*** Material to process ***

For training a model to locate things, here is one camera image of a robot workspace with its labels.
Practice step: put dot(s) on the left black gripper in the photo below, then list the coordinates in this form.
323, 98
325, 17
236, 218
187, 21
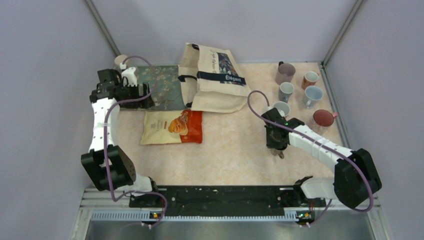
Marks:
144, 103

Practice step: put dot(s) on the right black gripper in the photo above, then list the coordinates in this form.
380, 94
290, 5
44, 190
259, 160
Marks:
270, 144

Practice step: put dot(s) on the brown cup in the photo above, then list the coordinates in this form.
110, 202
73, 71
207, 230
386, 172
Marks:
277, 153

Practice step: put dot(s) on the pink cup off tray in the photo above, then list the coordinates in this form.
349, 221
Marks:
321, 120

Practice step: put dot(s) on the clear grey tumbler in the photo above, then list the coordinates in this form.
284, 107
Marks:
312, 94

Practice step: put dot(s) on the lilac mug black handle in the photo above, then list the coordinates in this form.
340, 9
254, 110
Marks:
285, 72

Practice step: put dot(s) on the salmon pink mug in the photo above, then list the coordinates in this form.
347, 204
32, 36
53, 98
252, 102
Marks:
310, 78

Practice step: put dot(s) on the beige canvas tote bag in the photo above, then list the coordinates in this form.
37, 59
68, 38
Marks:
211, 81

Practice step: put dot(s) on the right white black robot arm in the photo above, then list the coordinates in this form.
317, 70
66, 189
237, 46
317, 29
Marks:
355, 177

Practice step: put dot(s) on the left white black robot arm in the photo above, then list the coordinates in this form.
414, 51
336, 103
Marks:
106, 163

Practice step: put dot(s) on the floral blue serving tray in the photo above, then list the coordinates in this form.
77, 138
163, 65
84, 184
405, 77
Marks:
167, 94

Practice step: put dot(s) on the cassava chips bag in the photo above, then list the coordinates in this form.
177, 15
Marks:
172, 127

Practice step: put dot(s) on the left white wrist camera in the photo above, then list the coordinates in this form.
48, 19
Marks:
129, 75

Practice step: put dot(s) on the aluminium frame rail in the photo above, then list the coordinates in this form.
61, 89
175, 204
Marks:
106, 209

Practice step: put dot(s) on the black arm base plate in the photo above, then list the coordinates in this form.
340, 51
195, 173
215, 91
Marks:
226, 200

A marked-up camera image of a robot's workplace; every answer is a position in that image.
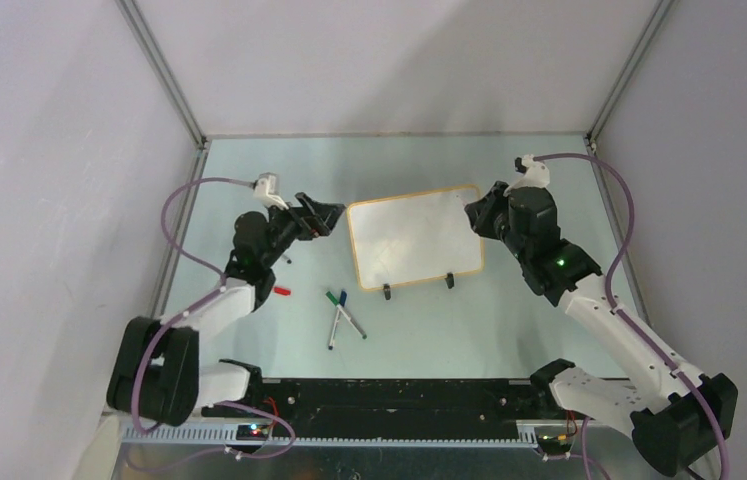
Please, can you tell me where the aluminium corner post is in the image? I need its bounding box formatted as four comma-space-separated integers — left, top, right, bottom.
586, 0, 678, 146
115, 0, 207, 150

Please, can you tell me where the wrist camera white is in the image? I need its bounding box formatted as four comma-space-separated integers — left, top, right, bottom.
510, 155, 550, 190
253, 172, 289, 210

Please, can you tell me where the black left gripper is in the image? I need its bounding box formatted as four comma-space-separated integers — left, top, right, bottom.
260, 192, 343, 268

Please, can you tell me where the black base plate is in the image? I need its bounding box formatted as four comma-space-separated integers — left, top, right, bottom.
201, 377, 597, 441

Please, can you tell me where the grey cable duct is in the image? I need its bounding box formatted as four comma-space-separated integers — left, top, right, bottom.
121, 423, 538, 448

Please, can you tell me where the aluminium frame rail front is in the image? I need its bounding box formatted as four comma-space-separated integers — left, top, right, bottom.
102, 377, 704, 429

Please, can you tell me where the green marker pen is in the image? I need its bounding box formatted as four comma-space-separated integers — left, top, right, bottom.
326, 291, 368, 340

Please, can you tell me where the left aluminium corner post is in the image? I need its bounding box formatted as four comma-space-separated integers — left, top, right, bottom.
115, 0, 207, 150

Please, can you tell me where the right aluminium corner post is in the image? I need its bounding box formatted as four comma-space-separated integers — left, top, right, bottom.
586, 0, 678, 146

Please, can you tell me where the blue marker pen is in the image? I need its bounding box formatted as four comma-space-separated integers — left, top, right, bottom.
327, 290, 347, 350

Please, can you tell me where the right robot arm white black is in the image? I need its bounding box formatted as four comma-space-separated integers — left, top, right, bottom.
464, 182, 738, 477

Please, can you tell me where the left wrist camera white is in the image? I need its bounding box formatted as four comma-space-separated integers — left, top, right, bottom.
253, 172, 289, 210

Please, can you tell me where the whiteboard with orange frame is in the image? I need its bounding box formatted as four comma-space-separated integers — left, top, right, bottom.
346, 184, 485, 291

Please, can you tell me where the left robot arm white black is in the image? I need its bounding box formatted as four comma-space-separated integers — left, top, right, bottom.
106, 193, 346, 426

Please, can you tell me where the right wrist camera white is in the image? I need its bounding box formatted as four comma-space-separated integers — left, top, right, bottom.
510, 155, 550, 190

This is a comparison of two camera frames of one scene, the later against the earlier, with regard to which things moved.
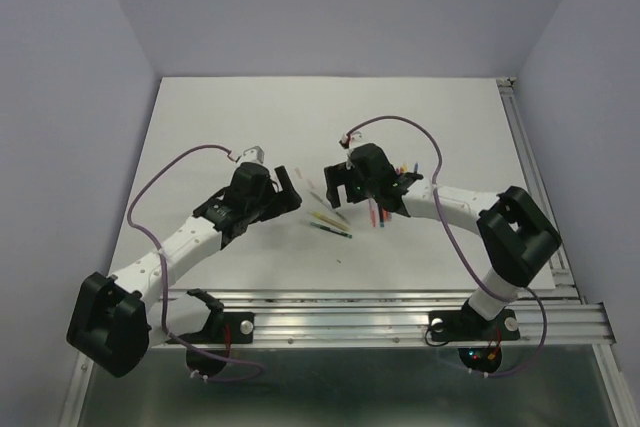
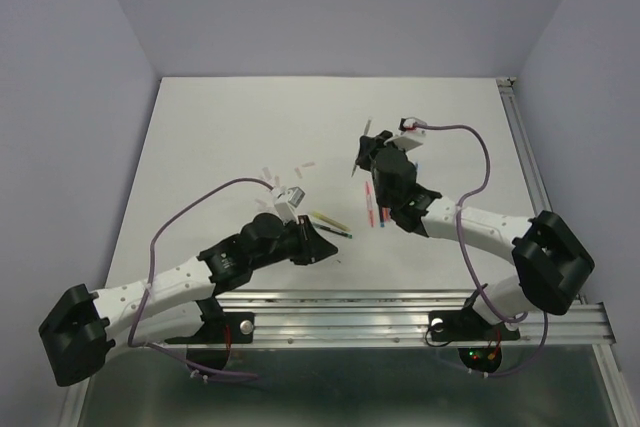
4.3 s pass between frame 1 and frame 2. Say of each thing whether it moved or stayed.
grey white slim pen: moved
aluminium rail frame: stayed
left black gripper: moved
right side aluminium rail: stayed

*** End of Material to process ***

• _Action item_: Check every line of the data above for the string "stayed", and copy those that have it.

• _Response for this exercise_:
4.3 s pass between frame 1 and frame 2. Say of each thing whether it moved or stayed.
aluminium rail frame: stayed
right side aluminium rail: stayed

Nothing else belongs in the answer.